◆ DIRECTIONS
I'd like an exact copy of every line from the start of the entries below through the line containing "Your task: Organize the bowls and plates", please.

Records drawn from a dataset:
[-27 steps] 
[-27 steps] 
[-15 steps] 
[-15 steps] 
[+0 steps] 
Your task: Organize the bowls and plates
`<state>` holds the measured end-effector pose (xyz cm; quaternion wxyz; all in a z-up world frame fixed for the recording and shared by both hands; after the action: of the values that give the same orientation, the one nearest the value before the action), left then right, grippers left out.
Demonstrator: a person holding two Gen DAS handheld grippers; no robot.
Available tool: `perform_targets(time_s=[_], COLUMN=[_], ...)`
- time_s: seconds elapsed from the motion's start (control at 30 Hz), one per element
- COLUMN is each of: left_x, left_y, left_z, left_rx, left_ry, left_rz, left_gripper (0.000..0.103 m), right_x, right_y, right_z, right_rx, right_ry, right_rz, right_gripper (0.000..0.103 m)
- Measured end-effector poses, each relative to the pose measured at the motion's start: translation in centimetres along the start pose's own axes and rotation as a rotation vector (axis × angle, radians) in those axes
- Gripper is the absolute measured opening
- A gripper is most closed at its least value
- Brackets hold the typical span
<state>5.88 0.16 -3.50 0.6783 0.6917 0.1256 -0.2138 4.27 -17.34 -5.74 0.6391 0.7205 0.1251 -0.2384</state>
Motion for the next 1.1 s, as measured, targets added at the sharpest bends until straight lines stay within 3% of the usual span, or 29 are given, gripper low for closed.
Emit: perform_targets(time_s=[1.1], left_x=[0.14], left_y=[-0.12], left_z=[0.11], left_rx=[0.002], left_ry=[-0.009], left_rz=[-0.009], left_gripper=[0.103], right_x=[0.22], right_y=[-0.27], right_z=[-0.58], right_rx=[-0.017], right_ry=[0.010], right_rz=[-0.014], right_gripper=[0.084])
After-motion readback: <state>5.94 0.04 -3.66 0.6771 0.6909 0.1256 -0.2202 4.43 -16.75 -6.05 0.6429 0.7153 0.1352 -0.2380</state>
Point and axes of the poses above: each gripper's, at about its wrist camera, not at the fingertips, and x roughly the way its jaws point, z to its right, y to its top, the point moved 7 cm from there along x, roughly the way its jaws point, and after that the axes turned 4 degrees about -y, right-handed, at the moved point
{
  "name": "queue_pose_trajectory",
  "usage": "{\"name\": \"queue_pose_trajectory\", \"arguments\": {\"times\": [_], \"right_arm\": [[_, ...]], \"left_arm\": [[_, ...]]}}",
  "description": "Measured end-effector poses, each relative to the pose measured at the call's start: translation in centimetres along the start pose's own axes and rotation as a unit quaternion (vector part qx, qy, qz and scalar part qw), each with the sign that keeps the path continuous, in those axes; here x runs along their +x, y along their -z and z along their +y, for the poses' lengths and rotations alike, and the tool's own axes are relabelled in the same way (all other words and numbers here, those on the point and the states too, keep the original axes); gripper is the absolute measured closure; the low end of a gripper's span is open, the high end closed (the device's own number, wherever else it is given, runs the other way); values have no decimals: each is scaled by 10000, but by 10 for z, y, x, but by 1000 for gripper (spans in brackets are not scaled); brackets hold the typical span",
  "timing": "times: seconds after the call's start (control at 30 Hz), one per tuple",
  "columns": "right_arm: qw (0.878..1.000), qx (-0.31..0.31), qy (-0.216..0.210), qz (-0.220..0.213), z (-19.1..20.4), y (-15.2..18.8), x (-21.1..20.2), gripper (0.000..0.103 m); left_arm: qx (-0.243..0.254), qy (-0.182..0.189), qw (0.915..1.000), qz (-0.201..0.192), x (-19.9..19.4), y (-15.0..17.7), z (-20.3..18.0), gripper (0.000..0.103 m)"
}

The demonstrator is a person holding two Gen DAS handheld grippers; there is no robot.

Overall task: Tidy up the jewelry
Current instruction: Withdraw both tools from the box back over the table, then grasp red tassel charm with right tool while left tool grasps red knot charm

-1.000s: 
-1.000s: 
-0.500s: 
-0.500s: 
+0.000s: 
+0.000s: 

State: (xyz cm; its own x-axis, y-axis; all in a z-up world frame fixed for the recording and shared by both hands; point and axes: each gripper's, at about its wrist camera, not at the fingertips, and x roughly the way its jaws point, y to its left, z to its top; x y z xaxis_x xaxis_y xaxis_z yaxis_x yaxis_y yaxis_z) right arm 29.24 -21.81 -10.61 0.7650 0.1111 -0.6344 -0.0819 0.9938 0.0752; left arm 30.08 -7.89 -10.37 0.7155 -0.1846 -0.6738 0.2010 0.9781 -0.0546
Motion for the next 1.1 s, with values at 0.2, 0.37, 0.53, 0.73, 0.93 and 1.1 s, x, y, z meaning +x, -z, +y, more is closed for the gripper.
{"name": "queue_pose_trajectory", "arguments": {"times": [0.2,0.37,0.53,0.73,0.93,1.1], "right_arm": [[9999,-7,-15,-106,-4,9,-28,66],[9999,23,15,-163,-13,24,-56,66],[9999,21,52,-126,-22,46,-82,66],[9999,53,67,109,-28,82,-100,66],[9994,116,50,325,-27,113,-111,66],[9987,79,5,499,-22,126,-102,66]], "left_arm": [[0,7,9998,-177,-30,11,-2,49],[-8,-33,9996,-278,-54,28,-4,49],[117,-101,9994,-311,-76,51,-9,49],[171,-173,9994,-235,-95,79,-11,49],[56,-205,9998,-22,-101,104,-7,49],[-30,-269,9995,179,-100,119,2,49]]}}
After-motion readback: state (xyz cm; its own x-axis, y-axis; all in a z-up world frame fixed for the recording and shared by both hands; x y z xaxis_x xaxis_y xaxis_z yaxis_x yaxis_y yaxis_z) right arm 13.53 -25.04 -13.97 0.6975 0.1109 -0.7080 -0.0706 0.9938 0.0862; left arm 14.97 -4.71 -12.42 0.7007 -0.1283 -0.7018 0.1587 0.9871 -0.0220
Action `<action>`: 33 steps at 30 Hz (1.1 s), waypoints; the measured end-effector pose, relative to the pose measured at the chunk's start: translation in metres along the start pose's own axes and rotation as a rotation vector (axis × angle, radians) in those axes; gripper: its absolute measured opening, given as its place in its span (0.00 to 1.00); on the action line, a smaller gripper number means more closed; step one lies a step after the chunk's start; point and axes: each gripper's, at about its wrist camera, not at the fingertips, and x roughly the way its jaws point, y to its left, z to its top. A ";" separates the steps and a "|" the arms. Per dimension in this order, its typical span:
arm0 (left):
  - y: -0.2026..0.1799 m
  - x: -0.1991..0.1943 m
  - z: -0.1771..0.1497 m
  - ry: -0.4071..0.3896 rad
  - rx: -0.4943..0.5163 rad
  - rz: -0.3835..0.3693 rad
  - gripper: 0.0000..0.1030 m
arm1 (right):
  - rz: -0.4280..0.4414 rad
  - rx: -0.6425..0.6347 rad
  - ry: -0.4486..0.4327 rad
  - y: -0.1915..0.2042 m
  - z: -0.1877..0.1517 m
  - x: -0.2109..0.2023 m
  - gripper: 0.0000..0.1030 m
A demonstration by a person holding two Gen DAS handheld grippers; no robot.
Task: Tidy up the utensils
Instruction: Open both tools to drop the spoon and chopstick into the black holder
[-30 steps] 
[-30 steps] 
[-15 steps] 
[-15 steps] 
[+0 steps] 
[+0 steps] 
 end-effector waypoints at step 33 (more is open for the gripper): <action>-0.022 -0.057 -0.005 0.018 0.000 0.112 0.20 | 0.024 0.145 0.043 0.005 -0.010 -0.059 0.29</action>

◆ THE COMPLETED TASK
[-27 steps] 
[-27 steps] 
[-15 steps] 
[-15 steps] 
[+0 steps] 
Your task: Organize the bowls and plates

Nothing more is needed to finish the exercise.